Simply karena tuntutan hidup
masing-masing sudah berbeda sehingga apa yang menjadi fokus kita pun berubah.
Begitu
juga halnya dengan perubahan lingkungan. Meski saya dan Fhia, misalnya, masih
berteman tentu saya tidak akan nyambung dengan cerita Fhia di Padang, begitu
juga sebaliknya. Mungkin butuh waktu bagi Fhia agar related dengan pengalaman hidup saya di Jakarta. Ketika sama-sama
tinggal di Bukittinggi, mungkin kita bisa nyambung dengan cepat.
Juga
ketika Ema, Chika, dan Rhara ngomongin ASI dan segala tetek bengek bayi, saya
hanya bisa cengo. Selain karena pembahasan itu tidak penting di hidup saya
sekarang, juga karena saya tidak tertarik membahasna.
How to Deal with It
Ini
hanya terjadi untuk sementara. Bukan berarti kita harus segera berhenti
berteman. Berbeda dengan tulisan hari sebelumnya, ya, memang ada masanya kita
akan kehilangan teman dengan sendirinya karena perubahan tujuan hidup. Namun,
ada beberapa yang masih bisa dipertahankan. Ya, mereka-mereka ini.
Namun
tidak bisa dipungkiri bahwa ada masanya kita ‘malas’ untuk berhubungan dengan
teman-teman yang sudah berbeda tujuan hidup ini. Karena sudah tidak lagi sama,
tentu butuh effort lebih untuk saling
mengerti satu sama lain.
Saya
pernah berada di masa ini. Merasa malas berhubungan dengan teman yang sudah
menikah, misalnya. Simply karena
obrolan yang dulu sering kita bagi, sekarang berubah. Apa yang menjadi interest
saya dan dia sudah berbeda. Namun bukan berarti rasa malas ini harus dibiarin
gitu aja, kan?
Saya
berprinsip, oke kita memilih jalan hidup yang berbeda. If it works for you, then do it, but never expect me to do the same
because I have my own choice. Besides, I will do the same, I will appreciate your
choice as long as you appreciate mine. Pilihan hidup itu privilege
masing-masing orang, lalu siapa kita yang boleh ikut campur?
So, what should we do?
1.
Mencoba
memahami bahwa tujuan hidup kita dan teman berbeda. Tidak ada yang salah dengan
tujuan hidup seseorang. Ketika memilih akan menjadi apa atau melakukan apa,
tentunya kita sudah punya pertimbangan panjang yang mungkin saja orang lain
tidak tahu pertimbangan apa saja yang sudah kita pilih. Sehingga, saling
menghargai itu penting.
2.
Mencoba
untuk melihat dari sudut pandang dia. Ini salah satu bentuk kita menghargai
pilihan dia. Jangan pernah berharap orang lain akan menghargai kit ajika kita
sendiri cuek dan tidak memperhatikan dia. Atau malah ini yang bisa bikin kita
dan sahabat jadi menjauh.
3.
Walking down memory lane dengan melakukan atau
mengunjungi lagi tempat di masa lalu. Or simply
with our chat in our WhatsApp group. Sesekali, saya rasa ini perlu. Karena ini
mengingatkan kita kembali kepada apa yang membuat kita dan mereka bisa
bersahabat in a first place.
Dan
pada intinya, pahami kalau ini adalah part
of growing up. This is normal, jadi saya tida perlu merasa left out ketika ada teman yang terlalu
asyik dengan dunianya sehingga tidak lagi bersama kita.
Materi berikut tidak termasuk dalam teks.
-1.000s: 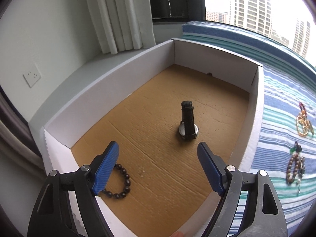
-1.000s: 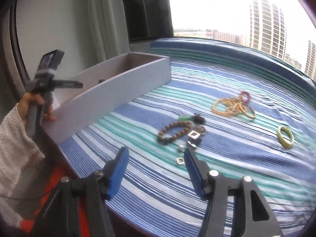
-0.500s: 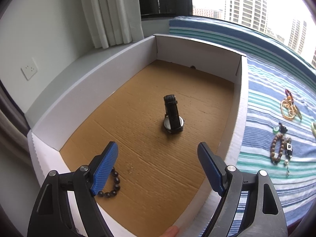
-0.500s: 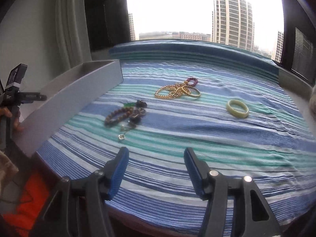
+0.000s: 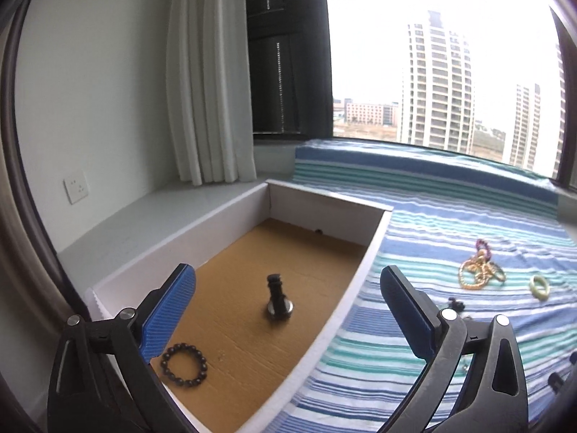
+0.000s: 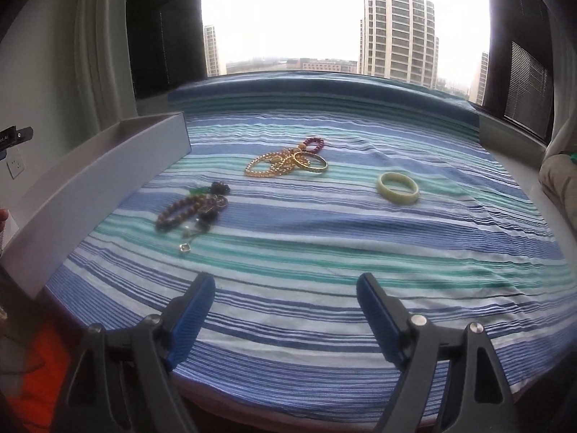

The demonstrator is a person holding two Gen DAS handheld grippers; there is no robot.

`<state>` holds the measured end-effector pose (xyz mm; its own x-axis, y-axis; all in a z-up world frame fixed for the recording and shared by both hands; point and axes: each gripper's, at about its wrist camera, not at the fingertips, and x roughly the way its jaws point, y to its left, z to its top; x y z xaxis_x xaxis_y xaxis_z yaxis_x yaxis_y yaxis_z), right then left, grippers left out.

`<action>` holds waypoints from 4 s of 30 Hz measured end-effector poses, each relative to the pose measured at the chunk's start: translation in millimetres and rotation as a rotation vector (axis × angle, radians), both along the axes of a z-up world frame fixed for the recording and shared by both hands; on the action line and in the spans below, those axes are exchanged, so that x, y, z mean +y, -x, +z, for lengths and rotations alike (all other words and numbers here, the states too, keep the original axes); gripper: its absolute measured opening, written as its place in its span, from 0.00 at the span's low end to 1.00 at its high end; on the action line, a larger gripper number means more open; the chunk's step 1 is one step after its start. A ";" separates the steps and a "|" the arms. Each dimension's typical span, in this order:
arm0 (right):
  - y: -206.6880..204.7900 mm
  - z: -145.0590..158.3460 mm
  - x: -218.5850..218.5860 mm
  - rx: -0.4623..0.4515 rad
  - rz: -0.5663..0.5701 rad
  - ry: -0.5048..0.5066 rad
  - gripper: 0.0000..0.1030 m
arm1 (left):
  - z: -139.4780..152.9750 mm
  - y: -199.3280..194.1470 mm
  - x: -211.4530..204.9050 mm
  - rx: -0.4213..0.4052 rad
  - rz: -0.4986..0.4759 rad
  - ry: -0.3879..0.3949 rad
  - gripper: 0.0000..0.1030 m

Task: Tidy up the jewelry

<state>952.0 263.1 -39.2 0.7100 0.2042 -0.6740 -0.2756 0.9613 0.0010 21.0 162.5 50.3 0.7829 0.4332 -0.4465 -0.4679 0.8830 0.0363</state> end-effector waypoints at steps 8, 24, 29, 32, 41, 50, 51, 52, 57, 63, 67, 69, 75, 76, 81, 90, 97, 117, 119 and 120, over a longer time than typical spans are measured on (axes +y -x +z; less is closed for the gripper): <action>2.5 -1.0 2.1 -0.005 -0.014 0.031 0.80 | -14.4 -2.7 -46.7 0.034 -0.191 0.081 0.99; 7.8 2.4 -5.2 -0.020 -0.046 0.045 0.80 | -64.0 -9.3 -124.2 0.220 -0.413 0.097 0.99; 7.9 3.5 -7.9 -0.024 -0.052 0.048 0.80 | -75.2 -8.7 -135.3 0.278 -0.469 0.110 0.99; 8.1 3.8 -9.3 -0.025 -0.056 0.052 0.80 | -82.5 -12.2 -142.6 0.326 -0.506 0.127 0.99; 8.4 -2.2 -17.3 -0.001 -0.074 0.052 0.80 | -91.1 -13.8 -154.3 0.370 -0.541 0.111 0.99; 9.8 -5.3 -16.3 0.009 -0.067 0.050 0.80 | -97.9 -13.6 -152.0 0.392 -0.559 0.147 0.99; 9.9 -4.8 -16.0 0.008 -0.067 0.050 0.80 | -98.0 -13.2 -151.5 0.391 -0.561 0.152 0.99; 10.1 -4.5 -15.7 0.008 -0.067 0.048 0.80 | -97.9 -12.8 -151.0 0.389 -0.562 0.156 0.99; 10.3 -3.1 -15.6 0.011 -0.065 0.045 0.80 | -96.8 -12.1 -149.8 0.386 -0.556 0.156 0.99; 12.9 5.3 -13.4 0.014 -0.061 0.041 0.80 | -99.1 -14.2 -147.0 0.395 -0.544 0.167 0.99; 11.9 3.9 -12.6 0.017 -0.060 0.042 0.80 | -105.1 -16.3 -142.3 0.415 -0.526 0.185 0.99; 11.4 1.5 -12.5 0.028 -0.060 0.037 0.80 | -107.1 -17.3 -139.7 0.425 -0.515 0.191 0.99; 12.0 0.5 -10.8 0.030 -0.053 0.034 0.80 | -108.3 -17.6 -136.7 0.428 -0.505 0.201 0.99; 12.2 1.0 -10.6 0.028 -0.051 0.034 0.80 | -108.8 -17.7 -137.2 0.430 -0.505 0.201 0.99; 11.2 -0.5 -11.4 0.035 -0.052 0.031 0.80 | -110.1 -16.9 -140.4 0.437 -0.513 0.200 0.99; 9.4 -1.4 -15.9 0.040 -0.070 0.024 0.80 | -111.5 -18.2 -138.8 0.444 -0.507 0.206 0.99; 9.5 -2.3 -13.7 0.043 -0.059 0.022 0.80 | -111.8 -18.2 -138.7 0.449 -0.505 0.206 0.99; 10.2 -1.4 -20.0 0.036 -0.071 0.006 0.80 | -109.1 -24.8 -126.2 0.446 -0.478 0.243 0.99; 10.8 0.4 -23.5 0.029 -0.078 -0.002 0.80 | -104.5 -29.5 -119.1 0.436 -0.468 0.264 0.99; 11.3 1.5 -25.5 0.023 -0.083 -0.007 0.80 | -102.1 -32.3 -115.2 0.431 -0.463 0.275 0.99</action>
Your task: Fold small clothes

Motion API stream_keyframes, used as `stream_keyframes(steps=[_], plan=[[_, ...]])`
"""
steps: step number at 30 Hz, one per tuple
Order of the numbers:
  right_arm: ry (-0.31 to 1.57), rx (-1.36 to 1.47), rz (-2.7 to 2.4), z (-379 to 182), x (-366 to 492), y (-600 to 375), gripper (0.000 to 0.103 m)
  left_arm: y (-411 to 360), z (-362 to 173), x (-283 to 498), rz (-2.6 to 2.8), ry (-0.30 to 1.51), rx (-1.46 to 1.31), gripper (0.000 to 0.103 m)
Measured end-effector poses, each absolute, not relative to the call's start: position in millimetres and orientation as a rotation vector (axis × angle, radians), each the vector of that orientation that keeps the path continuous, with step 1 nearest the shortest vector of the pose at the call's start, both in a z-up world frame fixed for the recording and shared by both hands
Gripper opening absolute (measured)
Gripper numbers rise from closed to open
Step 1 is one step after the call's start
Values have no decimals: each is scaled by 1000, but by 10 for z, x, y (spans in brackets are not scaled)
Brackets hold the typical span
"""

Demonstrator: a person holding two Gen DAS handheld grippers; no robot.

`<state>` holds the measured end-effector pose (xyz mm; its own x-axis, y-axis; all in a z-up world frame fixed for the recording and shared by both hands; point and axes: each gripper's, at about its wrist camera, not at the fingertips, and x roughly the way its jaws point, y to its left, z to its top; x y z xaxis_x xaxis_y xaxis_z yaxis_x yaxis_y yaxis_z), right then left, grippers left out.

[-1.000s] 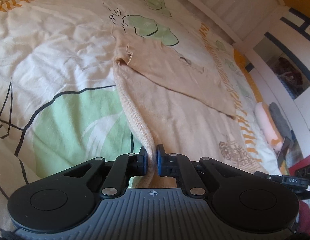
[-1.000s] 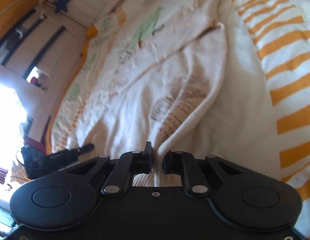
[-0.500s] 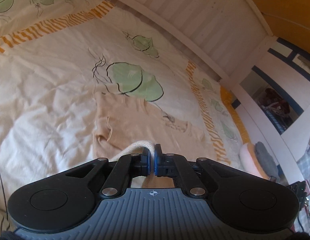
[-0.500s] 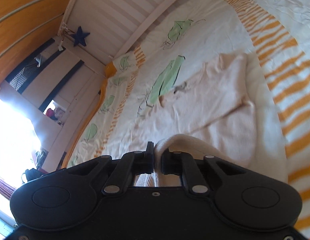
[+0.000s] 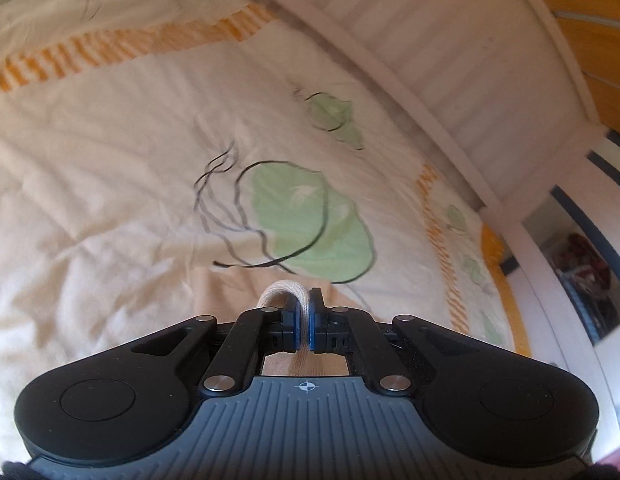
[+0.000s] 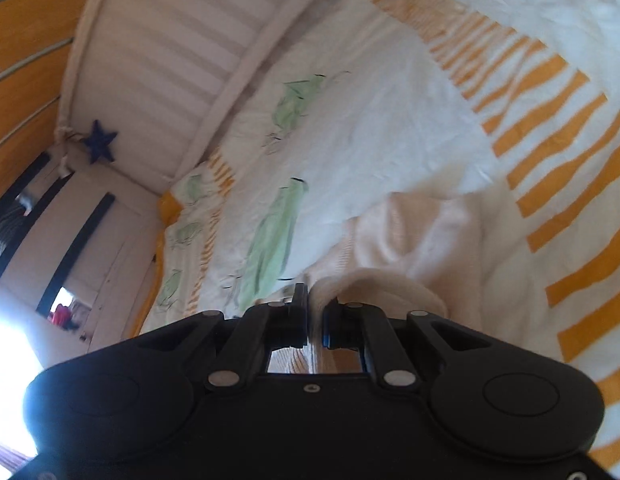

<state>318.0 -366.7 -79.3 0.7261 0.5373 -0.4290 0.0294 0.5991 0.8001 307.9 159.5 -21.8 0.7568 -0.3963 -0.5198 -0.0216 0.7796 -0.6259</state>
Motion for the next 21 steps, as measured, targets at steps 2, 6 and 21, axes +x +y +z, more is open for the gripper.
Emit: stream_keyframes(steps=[2, 6, 21], plan=[[733, 883, 298, -890, 3219, -3675, 15, 1611, -360, 3178, -189, 722, -653, 3], [745, 874, 254, -987, 3216, -3723, 17, 1681, -584, 3352, -174, 775, -653, 4], [726, 505, 299, -612, 2763, -3378, 49, 1629, -289, 2815, -232, 704, -427, 50]])
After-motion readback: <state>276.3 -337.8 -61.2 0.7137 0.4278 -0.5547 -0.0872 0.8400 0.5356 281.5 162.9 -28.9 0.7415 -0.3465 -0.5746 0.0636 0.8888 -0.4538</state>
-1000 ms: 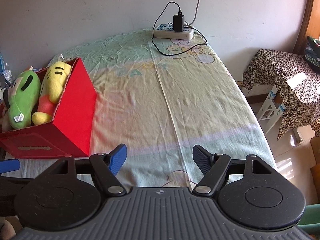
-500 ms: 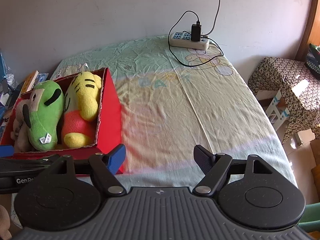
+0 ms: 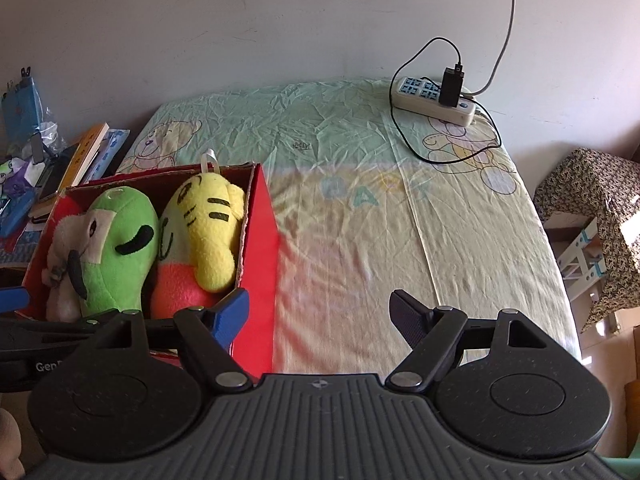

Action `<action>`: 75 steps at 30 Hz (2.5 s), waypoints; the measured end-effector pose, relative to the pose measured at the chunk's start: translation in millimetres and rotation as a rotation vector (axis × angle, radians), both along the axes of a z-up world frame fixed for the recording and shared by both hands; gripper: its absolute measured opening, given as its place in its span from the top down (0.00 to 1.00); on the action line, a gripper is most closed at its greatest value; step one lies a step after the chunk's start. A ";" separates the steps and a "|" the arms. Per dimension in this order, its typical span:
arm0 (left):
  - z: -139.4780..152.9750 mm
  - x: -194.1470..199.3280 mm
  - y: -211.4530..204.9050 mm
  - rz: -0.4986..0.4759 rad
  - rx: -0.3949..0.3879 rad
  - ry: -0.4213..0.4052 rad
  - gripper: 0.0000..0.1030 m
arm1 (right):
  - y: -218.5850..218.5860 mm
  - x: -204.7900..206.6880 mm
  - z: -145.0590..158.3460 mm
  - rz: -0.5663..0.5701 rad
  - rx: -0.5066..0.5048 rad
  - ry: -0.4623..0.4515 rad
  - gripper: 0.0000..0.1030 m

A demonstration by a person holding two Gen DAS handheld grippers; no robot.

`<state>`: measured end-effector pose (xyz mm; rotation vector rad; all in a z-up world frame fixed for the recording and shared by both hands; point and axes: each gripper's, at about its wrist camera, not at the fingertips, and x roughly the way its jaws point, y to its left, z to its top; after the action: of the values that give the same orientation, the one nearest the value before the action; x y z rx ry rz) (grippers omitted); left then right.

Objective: Organize objects

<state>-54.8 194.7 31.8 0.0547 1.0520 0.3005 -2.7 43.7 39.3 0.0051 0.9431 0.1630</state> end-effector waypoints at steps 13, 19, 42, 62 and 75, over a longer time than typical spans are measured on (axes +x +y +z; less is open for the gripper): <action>-6.3 16.1 12.3 -0.026 0.019 0.057 0.01 | 20.5 12.9 -8.4 0.071 0.051 0.061 0.23; -6.3 16.2 13.9 -0.040 0.009 0.065 0.01 | 21.4 8.7 -2.9 0.062 0.058 0.094 0.23; -6.8 -30.2 18.2 0.047 0.060 -0.013 0.01 | 34.5 -31.5 -10.6 0.122 0.102 -0.015 0.23; -8.8 -48.0 65.6 -0.060 0.017 -0.033 0.01 | 76.2 -42.5 -9.9 -0.041 0.084 -0.048 0.23; -13.7 -32.2 61.8 -0.076 0.004 -0.026 0.01 | 66.5 -37.1 -9.2 -0.088 0.030 -0.033 0.22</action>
<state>-87.0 256.5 18.1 0.0936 1.0209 0.2339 -39.8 110.2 30.1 0.0714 0.9054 0.0959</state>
In the end, we just have our self so never hold on others.
Cheers.
XOXO,
iif
Dea: "How to deal dengan situasi lo sama sahabat lo, katakanlah dari SMA, yang terkadang harus 'pisah' sementara ketika kita semakin dewasa, karena keisbukan dan tuntutan hidup. Misalkan, sahabat udah nikah dan kita belum, sehingga obrolannya udah pasti beda. Ya, how to deal aja kalau ujung-ujungnya dalam hidup ini lo emang harus hold on yourself, no one else, he-he.
Dea is one of cewekbanget.id's editor. She's straight-to-point-face made us knows what she feels, but in reality there's a layer in hers so I want to know more about that layer. Because we will be partner-in-crime in our job, right? He-he.